_EXERCISE INSTRUCTIONS:_
The records below are to be restated word for word, with their images omitted.

Records drawn from a dataset:
=== Section Start ===

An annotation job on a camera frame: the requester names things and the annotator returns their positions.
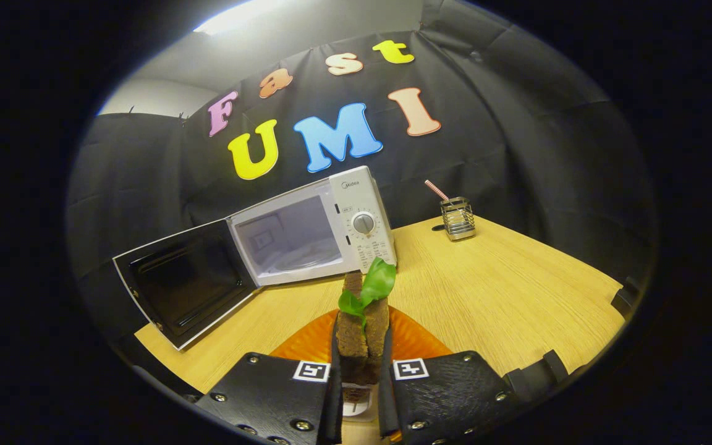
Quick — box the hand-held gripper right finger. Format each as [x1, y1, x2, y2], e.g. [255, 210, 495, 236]
[378, 306, 527, 445]

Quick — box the black clamp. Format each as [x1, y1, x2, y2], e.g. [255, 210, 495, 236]
[503, 349, 570, 404]
[611, 277, 641, 320]

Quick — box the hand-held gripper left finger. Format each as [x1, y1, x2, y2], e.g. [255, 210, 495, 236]
[195, 308, 344, 445]

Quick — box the white microwave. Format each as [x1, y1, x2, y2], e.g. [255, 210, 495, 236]
[112, 166, 397, 352]

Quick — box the metal wire mesh holder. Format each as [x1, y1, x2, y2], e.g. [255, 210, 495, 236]
[441, 197, 477, 241]

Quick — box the brown bread sandwich with lettuce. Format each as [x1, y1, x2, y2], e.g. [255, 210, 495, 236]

=== Section End ===

_ANSWER TO THE EXERCISE:_
An annotation job on a camera frame: the requester names things and the annotator returns their positions.
Quick — box the hand-held gripper right finger. Format each as [x1, y1, x2, y2], e.g. [255, 210, 495, 236]
[378, 306, 527, 445]

Quick — box the black clamp. Format each as [x1, y1, x2, y2], e.g. [255, 210, 495, 236]
[503, 349, 570, 404]
[611, 277, 641, 320]

Quick — box the hand-held gripper left finger. Format each as [x1, y1, x2, y2], e.g. [255, 210, 495, 236]
[195, 308, 344, 445]

Quick — box the white microwave. Format each as [x1, y1, x2, y2], e.g. [255, 210, 495, 236]
[112, 166, 397, 352]

Quick — box the metal wire mesh holder. Format each as [x1, y1, x2, y2], e.g. [255, 210, 495, 236]
[441, 197, 477, 241]

Quick — box the brown bread sandwich with lettuce. Format each as [x1, y1, x2, y2], e.g. [255, 210, 495, 236]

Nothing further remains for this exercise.